◆ WORK INSTRUCTION
Without changing anything, set down every line shown below.

Segment Start: PROVIDED MATERIAL

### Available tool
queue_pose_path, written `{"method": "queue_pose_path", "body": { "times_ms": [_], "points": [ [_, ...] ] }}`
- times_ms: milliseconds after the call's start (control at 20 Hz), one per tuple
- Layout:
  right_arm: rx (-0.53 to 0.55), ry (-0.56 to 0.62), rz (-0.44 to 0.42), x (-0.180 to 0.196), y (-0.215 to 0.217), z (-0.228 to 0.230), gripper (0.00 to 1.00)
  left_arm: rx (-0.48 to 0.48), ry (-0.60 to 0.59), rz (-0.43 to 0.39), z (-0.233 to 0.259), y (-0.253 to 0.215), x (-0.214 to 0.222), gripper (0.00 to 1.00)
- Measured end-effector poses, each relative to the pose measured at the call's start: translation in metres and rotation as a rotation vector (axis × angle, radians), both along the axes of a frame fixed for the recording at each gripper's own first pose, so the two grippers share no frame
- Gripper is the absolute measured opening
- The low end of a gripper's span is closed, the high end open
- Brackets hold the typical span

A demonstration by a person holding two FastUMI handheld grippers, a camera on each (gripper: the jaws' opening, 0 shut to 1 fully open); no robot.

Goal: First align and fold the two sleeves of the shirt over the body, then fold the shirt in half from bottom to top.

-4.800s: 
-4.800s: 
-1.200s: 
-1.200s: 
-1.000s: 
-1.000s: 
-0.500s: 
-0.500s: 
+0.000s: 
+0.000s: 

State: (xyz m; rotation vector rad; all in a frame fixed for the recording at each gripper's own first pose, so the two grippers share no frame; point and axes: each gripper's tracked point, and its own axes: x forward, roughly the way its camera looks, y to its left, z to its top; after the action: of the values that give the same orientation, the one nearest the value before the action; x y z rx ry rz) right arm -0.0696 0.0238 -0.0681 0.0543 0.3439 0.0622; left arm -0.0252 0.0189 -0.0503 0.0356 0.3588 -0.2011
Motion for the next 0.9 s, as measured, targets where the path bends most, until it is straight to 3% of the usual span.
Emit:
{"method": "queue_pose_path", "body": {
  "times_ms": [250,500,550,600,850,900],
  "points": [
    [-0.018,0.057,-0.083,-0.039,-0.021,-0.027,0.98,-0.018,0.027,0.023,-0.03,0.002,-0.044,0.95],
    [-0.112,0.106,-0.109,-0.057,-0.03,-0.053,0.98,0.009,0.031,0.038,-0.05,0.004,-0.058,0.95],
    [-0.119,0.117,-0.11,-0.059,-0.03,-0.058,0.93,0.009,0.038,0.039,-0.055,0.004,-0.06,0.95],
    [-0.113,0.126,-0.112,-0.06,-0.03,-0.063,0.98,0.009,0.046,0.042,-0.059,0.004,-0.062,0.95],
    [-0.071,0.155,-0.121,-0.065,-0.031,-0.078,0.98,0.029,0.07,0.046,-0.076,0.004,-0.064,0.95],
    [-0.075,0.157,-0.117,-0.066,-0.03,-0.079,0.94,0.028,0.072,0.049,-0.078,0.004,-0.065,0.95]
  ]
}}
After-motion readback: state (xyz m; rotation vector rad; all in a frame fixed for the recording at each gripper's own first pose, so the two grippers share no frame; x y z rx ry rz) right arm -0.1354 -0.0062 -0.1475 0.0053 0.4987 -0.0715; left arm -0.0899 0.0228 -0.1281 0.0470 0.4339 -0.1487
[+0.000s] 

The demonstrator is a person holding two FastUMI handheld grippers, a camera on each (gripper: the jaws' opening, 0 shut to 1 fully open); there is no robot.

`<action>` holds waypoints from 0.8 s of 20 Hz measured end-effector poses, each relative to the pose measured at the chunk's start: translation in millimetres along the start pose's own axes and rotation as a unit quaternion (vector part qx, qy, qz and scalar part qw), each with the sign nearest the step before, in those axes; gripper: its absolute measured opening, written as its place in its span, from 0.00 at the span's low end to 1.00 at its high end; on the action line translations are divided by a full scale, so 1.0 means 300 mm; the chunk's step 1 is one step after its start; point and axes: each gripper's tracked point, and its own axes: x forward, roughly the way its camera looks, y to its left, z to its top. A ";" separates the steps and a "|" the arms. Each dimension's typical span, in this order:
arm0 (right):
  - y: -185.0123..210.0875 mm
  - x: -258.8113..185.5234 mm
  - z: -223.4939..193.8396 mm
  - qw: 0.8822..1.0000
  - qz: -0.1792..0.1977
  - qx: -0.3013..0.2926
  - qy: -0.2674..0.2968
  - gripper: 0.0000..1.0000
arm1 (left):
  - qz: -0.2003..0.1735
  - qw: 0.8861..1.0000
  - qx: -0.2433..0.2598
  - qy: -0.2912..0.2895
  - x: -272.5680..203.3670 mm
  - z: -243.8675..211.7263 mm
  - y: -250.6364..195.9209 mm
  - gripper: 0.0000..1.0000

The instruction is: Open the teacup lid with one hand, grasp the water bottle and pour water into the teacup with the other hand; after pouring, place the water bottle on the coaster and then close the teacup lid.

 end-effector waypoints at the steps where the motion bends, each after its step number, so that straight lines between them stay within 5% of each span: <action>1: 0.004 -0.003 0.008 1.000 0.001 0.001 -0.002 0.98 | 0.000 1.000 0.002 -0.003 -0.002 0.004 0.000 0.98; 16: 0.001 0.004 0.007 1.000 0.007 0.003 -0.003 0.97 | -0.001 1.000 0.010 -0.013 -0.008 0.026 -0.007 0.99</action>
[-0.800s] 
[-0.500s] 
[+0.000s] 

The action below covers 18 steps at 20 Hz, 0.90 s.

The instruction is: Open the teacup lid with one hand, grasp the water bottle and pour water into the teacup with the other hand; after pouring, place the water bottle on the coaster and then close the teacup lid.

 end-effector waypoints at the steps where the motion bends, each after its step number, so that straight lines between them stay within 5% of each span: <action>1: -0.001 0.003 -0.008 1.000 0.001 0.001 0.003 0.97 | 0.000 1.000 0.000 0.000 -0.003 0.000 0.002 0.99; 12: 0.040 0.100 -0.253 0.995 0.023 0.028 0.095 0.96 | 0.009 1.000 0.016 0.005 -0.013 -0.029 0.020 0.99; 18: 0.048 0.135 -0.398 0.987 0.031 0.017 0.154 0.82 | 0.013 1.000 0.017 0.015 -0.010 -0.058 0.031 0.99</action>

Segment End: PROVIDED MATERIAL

◆ RESULT BELOW
### Available tool
queue_pose_path, written `{"method": "queue_pose_path", "body": { "times_ms": [_], "points": [ [_, ...] ] }}`
- times_ms: milliseconds after the call's start (control at 20 Hz), one per tuple
- Layout:
  right_arm: rx (-0.53 to 0.55), ry (-0.56 to 0.62), rz (-0.44 to 0.42), x (-0.180 to 0.196), y (-0.215 to 0.217), z (-0.228 to 0.230), gripper (0.00 to 1.00)
  left_arm: rx (-0.48 to 0.48), ry (-0.60 to 0.59), rz (-0.43 to 0.39), z (-0.233 to 0.259), y (-0.253 to 0.215), x (-0.214 to 0.222), gripper (0.00 to 1.00)
- Measured end-effector poses, each relative to the pose measured at the call's start: translation in metres and rotation as a rotation vector (axis × angle, radians), both along the axes of a frame fixed for the recording at each gripper's own first pose, so the two grippers share no frame
- Gripper is the absolute measured opening
- The low end of a gripper's span is closed, the high end open
- Brackets hold the typical span

A demonstration by a person holding two FastUMI handheld grippers, a camera on each (gripper: the jaws' opening, 0 shut to 1 fully open); no robot.

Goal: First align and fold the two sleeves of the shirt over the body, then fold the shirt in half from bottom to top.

-4.800s: 
-4.800s: 
-1.200s: 
-1.200s: 
-1.000s: 
-1.000s: 
-0.500s: 
-0.500s: 
+0.000s: 
+0.000s: 

State: (xyz m; rotation vector rad; all in a frame fixed for the recording at each gripper's own first pose, so the two grippers share no frame; point and axes: each gripper's tracked point, and its own axes: x forward, roughly the way its camera looks, y to its left, z to its top; after the action: of the values that give the same orientation, the one nearest the value before the action; x y z rx ry rz) right arm -0.0696 0.0238 -0.0681 0.0543 0.3439 0.0622; left arm -0.0252 0.0189 -0.0503 0.0356 0.3588 -0.2011
Motion for the next 0.9 s, as measured, targets where the path bends most, until it is straight to 3% of the usual span.
Emit:
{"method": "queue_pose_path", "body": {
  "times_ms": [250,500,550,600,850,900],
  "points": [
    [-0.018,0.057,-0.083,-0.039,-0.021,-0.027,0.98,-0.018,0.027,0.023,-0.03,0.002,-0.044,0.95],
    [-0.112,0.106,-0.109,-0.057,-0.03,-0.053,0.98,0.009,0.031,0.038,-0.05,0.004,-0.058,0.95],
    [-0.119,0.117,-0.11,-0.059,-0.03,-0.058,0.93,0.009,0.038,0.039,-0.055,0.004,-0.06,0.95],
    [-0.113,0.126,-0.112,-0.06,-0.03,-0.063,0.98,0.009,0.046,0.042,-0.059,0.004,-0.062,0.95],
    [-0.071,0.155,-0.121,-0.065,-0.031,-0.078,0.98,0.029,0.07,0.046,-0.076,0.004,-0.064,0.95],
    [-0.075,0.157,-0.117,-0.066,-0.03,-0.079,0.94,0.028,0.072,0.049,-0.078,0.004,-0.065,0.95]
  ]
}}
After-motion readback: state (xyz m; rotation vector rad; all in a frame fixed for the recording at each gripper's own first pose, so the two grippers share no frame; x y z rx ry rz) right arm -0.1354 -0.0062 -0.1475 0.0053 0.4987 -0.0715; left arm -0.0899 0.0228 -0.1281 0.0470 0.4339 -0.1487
[+0.000s] 

The demonstrator is a person holding two FastUMI handheld grippers, a camera on each (gripper: the jaws' opening, 0 shut to 1 fully open); there is no robot.

`<action>` holds waypoints from 0.8 s of 20 Hz measured end-effector poses, each relative to the pose measured at the chunk's start: translation in millimetres along the start pose's own axes and rotation as a unit quaternion (vector part qx, qy, qz and scalar part qw), each with the sign nearest the step before, in those axes; gripper: its absolute measured opening, written as its place in its span, from 0.00 at the span's low end to 1.00 at its high end; on the action line translations are divided by a full scale, so 1.0 means 300 mm; the chunk's step 1 is one step after its start; point and axes: each gripper's tracked point, and its own axes: x forward, roughly the way its camera looks, y to its left, z to its top. A ";" separates the steps and a "|" the arms. Each dimension's typical span, in this order:
arm0 (right):
  - y: -185.0123..210.0875 mm
  - x: -258.8113..185.5234 mm
  - z: -223.4939..193.8396 mm
  - qw: 0.8822..1.0000
  - qz: -0.1792..0.1977
  - qx: -0.3013..0.2926
  - qy: -0.2674..0.2968
  - gripper: 0.0000..1.0000
arm1 (left):
  - qz: -0.2003..0.1735
  - qw: 0.8861..1.0000
  - qx: -0.2433..0.2598
  - qy: -0.2912..0.2895
  - x: -272.5680..203.3670 mm
  - z: -243.8675..211.7263 mm
  - y: -250.6364..195.9209 mm
  - gripper: 0.0000..1.0000

The instruction is: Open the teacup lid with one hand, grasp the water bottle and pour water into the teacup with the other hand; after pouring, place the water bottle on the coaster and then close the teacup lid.

 end-effector waypoints at the steps where the motion bends, each after its step number, so that straight lines between them stay within 5% of each span: <action>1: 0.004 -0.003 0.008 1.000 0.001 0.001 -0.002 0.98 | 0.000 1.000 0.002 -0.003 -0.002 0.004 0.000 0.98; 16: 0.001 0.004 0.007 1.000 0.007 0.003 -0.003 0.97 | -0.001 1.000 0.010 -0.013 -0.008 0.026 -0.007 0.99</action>
[-0.800s] 
[-0.500s] 
[+0.000s] 

The action below covers 18 steps at 20 Hz, 0.90 s.

The instruction is: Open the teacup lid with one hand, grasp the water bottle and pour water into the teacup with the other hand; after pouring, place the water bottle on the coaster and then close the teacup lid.

 end-effector waypoints at the steps where the motion bends, each after its step number, so that straight lines between them stay within 5% of each span: <action>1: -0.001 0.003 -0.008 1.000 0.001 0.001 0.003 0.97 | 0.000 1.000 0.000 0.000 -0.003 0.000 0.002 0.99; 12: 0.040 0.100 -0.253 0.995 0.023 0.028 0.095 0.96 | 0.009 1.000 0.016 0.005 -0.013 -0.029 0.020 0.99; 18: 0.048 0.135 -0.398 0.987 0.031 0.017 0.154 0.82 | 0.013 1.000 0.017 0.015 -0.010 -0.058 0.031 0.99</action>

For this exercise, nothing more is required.